By Théodore Banville

Written 1878-01-01 - 1878-01-01

Mère, puisque le Temps, ce farouche oiseleur

A dévasté les nids de notre joie en fleur,

Et puisque nous gardons toujours dans nos mémoires

Ce qui fut emporté par les Jours dérisoires,

Eh bien ! songeons encore à nos bonheurs si courts !

L'absente que nos yeux pensifs cherchent toujours,

Et mon père endormi, tous ces deuils, la patrie

Saignante encore et dont la voix sanglote et crie,

Pleurant en nous, pareils à la plainte des mers,

Font que même nos jours de fête sont amers !

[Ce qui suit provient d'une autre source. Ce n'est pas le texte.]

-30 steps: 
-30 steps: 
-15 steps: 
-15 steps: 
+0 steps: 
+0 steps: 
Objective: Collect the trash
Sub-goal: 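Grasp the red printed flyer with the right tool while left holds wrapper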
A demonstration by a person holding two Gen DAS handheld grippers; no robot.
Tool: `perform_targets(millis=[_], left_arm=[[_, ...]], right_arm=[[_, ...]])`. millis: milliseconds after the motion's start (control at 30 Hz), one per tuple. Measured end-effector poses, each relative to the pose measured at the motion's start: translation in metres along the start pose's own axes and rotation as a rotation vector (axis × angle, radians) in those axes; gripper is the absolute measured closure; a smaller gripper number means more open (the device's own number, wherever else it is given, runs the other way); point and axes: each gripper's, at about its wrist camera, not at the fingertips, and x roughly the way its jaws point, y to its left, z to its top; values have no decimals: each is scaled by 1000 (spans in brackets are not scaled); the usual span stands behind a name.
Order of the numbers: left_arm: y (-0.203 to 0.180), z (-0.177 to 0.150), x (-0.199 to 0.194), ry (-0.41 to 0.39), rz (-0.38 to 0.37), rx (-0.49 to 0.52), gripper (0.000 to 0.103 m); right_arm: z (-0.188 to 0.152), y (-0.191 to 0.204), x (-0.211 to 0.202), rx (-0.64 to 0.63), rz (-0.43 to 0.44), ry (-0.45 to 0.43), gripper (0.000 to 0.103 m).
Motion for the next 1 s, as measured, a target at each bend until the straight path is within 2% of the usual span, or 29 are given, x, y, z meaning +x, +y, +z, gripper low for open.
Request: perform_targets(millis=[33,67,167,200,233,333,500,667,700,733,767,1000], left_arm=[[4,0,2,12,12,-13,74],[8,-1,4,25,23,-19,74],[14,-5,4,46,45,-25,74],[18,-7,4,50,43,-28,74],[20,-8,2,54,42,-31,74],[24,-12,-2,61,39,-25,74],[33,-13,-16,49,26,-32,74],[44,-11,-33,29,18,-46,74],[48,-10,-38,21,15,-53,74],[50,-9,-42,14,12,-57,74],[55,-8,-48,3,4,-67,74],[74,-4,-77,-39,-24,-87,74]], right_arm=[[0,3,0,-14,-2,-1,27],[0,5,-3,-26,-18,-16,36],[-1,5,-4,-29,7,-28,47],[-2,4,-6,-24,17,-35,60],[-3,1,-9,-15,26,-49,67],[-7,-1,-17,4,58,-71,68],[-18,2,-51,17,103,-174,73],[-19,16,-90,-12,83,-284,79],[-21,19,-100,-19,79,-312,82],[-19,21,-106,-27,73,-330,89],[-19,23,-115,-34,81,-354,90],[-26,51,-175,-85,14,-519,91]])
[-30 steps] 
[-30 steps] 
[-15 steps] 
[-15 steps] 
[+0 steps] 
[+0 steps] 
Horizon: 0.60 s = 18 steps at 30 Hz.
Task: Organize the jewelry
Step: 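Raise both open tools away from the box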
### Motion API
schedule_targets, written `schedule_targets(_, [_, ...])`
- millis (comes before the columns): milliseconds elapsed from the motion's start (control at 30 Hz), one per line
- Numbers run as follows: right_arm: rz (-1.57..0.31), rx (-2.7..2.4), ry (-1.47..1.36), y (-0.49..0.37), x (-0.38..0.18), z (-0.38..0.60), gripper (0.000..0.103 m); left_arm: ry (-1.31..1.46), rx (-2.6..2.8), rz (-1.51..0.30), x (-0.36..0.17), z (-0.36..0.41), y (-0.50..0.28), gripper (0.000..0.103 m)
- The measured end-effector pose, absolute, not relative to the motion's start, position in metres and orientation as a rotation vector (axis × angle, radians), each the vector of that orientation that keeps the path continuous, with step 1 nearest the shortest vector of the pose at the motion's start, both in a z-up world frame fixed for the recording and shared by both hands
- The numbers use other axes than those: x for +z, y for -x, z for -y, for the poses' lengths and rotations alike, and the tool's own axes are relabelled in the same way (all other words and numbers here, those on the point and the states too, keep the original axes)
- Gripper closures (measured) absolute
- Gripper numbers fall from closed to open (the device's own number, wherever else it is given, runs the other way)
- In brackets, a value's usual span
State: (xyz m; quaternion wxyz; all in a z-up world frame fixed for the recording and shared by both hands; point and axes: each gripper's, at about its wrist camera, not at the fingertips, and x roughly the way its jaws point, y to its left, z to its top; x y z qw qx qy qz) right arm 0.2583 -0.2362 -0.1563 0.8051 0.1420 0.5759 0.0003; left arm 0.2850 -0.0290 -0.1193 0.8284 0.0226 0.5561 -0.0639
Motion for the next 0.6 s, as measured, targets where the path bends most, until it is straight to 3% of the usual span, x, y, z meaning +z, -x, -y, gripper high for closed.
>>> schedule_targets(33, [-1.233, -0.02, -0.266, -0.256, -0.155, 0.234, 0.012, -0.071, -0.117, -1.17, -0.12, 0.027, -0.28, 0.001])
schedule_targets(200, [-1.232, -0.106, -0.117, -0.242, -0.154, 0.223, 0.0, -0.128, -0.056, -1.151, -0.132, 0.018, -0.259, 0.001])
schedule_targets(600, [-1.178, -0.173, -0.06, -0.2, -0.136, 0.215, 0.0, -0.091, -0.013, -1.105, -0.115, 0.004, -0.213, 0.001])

Pourtant le gai Printemps aux lèvres corallines

Vient, et pose déjà son pied sur les collines ;

Bientôt, demain, chassant la neige et le verglas,

Il épanouira les grappes des lilas.

Une brise, déjà folle et pleine d'ivresse,

Flotte ; je ne sais quelle invisible caresse

Nous effleure ; voici que les airs attiédis

Ont un souffle embaumé qui vient du paradis ;

Vois les cieux frissonnants, clairs, une joie immense

Charme l'azur, et tout nous parle de clémence.